Our kids really are special—it’s accepting that they’re ALL special that separates the Chuas from the glass slippers. Sure, finding out what they are best at doing that can help our kids excel, but even more importantly, it’s helping them understand that whatever gifts they bring (and whatever struggles they face), these can be connected to, and ultimately placed in service of, the group. And by group I mean animals, fish, oceans, etc. and not just other humans (although that would be a decent start).
So, if we parents keep messing up our kids by being unconscious—acting out like children (when mess up in the classic, sloppy, explosive way) or projecting and overprotecting (where we mess up in the over-indulgent, subtly crippling way)—if we really want to do better, for our kids and for each other and each other’s kids, perhaps we need to take a few deep breaths and ask ourselves what we might need in order to grow?
Dealing with our own pain is an excellent place to start. This will help us deal with our kids’ pains and clarify the boundaries between us, rather than fuel the enmeshment leading to precious botched masterpieces. Gottlieb cites Jean Twenge in suggesting that perseverance, resiliency and reality-testing correlate with true success.

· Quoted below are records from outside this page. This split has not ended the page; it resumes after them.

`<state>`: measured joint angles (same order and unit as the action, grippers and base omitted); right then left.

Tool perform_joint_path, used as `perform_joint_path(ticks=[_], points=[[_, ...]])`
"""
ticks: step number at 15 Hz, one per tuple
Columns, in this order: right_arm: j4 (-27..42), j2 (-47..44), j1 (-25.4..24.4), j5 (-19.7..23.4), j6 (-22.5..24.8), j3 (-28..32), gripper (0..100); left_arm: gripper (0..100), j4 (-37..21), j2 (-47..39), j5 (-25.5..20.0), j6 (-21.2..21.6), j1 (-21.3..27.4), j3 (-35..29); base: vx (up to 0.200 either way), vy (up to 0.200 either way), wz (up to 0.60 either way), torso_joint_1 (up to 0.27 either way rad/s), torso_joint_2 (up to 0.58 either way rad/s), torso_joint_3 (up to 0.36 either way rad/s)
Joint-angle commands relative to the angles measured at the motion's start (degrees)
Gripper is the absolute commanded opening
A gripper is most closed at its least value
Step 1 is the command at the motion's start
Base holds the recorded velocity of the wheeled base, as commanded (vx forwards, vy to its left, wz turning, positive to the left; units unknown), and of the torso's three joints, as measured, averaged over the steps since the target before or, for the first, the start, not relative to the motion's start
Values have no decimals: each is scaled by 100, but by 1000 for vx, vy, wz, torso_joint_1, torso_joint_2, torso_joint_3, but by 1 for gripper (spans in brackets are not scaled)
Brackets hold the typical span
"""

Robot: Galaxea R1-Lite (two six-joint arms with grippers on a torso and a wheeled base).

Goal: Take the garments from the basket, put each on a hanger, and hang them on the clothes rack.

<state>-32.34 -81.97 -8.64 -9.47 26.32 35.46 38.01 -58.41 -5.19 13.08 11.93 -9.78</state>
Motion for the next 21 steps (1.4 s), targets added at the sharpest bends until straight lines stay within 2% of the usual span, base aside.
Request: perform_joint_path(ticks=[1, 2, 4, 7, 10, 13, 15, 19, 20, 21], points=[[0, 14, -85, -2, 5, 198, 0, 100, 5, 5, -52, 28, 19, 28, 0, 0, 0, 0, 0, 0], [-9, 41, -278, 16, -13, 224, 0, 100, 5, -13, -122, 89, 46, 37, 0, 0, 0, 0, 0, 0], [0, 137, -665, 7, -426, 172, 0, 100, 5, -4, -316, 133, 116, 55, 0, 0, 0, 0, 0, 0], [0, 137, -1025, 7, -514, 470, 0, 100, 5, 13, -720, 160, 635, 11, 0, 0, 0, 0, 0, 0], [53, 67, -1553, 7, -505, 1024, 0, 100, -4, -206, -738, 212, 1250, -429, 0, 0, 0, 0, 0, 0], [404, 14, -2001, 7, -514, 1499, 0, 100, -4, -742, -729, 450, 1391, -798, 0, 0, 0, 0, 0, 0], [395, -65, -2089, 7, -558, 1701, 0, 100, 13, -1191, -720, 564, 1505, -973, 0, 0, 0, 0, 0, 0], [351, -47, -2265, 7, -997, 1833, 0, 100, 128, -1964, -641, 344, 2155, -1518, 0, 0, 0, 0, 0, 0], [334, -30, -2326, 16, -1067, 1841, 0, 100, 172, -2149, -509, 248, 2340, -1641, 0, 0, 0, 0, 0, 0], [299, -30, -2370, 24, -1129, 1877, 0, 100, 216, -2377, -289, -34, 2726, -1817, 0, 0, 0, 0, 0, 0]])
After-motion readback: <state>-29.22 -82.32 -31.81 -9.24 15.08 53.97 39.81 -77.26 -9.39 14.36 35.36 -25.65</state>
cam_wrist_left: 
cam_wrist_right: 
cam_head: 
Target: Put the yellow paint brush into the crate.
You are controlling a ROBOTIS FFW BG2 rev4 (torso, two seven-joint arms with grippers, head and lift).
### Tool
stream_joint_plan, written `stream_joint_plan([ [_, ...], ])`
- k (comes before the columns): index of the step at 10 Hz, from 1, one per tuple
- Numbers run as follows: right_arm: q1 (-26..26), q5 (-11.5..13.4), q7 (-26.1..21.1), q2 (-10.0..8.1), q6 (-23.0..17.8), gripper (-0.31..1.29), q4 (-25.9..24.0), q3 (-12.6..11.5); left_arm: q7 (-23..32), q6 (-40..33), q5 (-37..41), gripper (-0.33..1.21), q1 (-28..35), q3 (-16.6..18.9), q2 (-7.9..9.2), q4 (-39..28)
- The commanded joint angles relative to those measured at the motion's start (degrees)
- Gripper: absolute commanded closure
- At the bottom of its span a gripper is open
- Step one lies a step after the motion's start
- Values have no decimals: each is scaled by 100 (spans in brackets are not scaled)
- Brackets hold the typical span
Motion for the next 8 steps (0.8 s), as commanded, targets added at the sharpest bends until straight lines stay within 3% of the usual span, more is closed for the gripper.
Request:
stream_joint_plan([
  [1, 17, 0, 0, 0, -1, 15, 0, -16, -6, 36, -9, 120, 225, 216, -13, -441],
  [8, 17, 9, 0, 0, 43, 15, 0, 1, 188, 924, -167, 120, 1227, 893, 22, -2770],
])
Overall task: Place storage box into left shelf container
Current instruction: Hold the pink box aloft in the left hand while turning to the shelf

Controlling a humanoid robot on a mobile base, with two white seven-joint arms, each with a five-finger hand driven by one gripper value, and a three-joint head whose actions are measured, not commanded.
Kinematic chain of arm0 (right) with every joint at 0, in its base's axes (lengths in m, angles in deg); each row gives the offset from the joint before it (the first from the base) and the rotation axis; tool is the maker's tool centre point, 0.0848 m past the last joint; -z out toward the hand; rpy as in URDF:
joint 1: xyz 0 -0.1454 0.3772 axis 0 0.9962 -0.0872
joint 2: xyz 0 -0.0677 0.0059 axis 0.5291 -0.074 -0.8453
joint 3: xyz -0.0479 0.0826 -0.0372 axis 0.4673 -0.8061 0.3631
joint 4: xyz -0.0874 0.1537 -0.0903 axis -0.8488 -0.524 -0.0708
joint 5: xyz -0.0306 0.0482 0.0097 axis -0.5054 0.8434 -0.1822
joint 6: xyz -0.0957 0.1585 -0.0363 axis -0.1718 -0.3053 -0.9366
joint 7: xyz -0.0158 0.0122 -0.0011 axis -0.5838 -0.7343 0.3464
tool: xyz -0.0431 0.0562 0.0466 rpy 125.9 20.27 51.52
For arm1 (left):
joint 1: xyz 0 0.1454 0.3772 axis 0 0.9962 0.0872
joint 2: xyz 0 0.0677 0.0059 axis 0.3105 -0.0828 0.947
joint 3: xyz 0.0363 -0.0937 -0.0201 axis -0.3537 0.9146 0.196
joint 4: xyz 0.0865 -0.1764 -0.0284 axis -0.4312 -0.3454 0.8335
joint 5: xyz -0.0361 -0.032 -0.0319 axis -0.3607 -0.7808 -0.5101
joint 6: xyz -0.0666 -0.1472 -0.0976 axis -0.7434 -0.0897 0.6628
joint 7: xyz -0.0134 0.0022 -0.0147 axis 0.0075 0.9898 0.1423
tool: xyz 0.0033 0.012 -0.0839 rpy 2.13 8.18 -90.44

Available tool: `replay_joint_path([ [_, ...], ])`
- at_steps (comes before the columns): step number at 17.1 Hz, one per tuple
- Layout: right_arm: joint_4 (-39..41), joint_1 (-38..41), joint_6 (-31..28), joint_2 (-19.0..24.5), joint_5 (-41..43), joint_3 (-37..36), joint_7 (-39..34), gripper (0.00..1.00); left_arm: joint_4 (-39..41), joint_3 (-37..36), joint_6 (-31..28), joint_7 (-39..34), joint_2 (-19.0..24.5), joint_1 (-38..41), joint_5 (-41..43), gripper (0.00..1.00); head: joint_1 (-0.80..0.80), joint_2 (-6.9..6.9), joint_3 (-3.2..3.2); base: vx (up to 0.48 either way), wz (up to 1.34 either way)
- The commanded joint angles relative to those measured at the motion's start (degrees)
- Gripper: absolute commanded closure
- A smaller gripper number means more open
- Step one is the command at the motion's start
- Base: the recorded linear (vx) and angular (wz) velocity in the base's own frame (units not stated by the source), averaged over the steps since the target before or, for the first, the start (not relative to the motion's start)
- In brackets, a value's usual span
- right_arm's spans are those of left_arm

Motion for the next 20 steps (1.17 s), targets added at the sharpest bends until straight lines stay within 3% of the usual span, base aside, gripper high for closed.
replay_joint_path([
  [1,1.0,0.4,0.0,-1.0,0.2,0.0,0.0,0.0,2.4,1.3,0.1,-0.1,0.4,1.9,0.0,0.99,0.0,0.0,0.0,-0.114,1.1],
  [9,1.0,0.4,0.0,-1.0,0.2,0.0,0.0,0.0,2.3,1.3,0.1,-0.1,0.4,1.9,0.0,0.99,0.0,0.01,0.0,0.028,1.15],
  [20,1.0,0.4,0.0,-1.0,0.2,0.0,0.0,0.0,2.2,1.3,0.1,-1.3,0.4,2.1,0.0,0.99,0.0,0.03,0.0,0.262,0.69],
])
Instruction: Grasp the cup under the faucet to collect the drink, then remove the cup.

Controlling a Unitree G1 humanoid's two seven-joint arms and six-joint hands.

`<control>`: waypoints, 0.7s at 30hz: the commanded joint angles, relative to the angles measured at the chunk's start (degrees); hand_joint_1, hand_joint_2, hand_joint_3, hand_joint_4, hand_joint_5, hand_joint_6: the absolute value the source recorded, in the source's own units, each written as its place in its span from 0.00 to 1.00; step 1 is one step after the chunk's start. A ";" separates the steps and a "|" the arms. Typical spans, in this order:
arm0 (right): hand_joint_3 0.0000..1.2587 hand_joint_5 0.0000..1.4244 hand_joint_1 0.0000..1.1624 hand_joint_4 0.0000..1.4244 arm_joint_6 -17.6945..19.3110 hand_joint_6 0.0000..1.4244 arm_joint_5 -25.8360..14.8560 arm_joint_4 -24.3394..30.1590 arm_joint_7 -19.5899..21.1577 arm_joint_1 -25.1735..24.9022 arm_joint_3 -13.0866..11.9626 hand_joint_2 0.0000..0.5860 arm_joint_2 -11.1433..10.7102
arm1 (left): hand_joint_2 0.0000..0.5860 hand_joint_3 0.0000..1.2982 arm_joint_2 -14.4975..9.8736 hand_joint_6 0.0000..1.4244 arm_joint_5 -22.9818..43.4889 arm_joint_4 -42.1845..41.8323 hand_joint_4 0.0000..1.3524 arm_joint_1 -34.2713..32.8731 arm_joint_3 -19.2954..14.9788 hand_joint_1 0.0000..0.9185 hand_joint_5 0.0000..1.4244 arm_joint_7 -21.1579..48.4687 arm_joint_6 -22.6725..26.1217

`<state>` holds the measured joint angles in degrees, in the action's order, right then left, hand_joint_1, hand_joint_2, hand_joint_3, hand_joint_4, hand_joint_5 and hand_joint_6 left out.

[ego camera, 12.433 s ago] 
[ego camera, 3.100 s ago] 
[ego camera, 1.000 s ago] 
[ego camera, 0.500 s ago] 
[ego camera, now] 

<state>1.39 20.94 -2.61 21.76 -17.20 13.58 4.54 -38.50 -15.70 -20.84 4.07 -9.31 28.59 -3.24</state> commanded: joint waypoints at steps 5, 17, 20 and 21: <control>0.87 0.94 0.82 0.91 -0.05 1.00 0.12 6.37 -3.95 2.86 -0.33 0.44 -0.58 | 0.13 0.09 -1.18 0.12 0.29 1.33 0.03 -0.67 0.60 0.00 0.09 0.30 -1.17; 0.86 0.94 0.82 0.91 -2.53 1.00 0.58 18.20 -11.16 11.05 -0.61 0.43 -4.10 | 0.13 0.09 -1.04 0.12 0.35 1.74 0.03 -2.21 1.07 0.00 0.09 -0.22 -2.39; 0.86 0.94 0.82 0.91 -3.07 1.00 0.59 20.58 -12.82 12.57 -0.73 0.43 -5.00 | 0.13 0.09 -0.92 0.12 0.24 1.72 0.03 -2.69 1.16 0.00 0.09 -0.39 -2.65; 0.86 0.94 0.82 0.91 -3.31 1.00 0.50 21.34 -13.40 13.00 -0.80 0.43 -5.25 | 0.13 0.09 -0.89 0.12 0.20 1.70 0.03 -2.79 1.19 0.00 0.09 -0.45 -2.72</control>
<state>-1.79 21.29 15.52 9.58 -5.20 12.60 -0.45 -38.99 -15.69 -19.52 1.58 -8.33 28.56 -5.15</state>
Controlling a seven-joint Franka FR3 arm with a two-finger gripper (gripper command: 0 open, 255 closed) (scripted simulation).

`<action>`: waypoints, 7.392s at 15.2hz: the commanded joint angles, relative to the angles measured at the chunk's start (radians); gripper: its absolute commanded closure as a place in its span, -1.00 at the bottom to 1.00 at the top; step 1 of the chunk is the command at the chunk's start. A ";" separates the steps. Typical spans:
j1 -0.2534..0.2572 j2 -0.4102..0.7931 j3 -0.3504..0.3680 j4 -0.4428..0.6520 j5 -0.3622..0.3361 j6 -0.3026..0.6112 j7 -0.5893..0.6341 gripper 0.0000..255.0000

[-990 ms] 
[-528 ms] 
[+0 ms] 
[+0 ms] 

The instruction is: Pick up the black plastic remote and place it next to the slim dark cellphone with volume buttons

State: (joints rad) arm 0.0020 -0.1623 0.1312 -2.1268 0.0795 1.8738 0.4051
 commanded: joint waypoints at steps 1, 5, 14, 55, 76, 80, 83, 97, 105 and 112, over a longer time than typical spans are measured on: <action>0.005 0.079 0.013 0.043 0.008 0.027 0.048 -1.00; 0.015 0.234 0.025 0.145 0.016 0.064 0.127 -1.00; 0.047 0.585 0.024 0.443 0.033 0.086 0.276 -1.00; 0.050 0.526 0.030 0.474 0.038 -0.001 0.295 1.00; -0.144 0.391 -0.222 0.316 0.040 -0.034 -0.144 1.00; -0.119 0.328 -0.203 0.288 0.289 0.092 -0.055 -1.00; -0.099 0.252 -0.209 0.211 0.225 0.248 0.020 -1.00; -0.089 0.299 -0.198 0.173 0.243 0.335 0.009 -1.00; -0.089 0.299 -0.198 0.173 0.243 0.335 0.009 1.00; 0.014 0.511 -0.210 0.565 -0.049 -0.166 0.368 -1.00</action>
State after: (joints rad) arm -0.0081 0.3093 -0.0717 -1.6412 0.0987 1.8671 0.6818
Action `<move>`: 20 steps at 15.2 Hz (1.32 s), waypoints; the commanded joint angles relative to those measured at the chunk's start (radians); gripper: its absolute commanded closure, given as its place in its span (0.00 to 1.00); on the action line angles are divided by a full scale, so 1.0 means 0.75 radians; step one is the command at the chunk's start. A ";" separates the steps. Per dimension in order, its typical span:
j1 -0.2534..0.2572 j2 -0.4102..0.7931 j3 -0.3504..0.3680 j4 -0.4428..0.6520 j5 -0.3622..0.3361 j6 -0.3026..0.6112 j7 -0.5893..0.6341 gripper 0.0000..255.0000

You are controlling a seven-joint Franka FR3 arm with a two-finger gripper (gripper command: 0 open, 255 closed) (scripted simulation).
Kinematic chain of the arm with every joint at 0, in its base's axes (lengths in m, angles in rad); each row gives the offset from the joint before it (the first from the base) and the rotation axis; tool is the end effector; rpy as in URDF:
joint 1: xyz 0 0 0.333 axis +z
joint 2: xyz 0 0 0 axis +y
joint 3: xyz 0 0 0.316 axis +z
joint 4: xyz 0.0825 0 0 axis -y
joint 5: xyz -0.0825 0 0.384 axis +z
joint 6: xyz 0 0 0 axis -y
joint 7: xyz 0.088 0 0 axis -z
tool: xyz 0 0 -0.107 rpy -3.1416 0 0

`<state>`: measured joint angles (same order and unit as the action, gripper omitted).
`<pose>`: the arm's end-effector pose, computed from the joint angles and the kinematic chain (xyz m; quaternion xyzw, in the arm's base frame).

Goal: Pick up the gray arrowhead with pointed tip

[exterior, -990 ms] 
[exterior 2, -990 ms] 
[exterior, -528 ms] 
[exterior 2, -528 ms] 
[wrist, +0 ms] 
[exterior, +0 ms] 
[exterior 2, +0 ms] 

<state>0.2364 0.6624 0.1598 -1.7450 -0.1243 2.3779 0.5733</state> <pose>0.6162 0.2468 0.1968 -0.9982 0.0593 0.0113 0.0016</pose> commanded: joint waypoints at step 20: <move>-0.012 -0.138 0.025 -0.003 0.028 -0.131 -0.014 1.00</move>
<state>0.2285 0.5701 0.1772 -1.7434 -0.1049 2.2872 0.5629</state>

Thus as parents let’s not beat ourselves up, nor give up, let’s admit that we’re not perfect and neither are our kids; let’s let go the notion that our kids (or we) will be happy when they get to Harvard or become doctors (but instead bank on the idea that if they find their place in the group and contribute, even at Taco Bell, this may be better for them and for our world than the nightmare we’ve been propagating).
There is plenty of good common sense in Gottlieb’s article… I’m just not sure how much the magazine-selling fear and guilt trumps and obscures the message, eight pages in: “…the truth is, there is no single foolproof recipe for raising a child.”
So, if you are going to push your kid to excel (or “support” them, as we might frame it… and I join you in this, in the service of my kids and all our collective kids), let’s re-frame “excel” to at least include being a positive member of the big group we all already are—for if we are against the ultimate “group,” the zeitgeist of what simply is, we (and our kids) are swimming against the current. Perhaps this helps explain why so many parents seem to be so tired, worried and dour.
The Tao Te Ching says that water, because it prefers low places, is above all things (and can accomplish much, eroding stone over time). So… last one in the collective pool is a rotten egg (and a sour grape).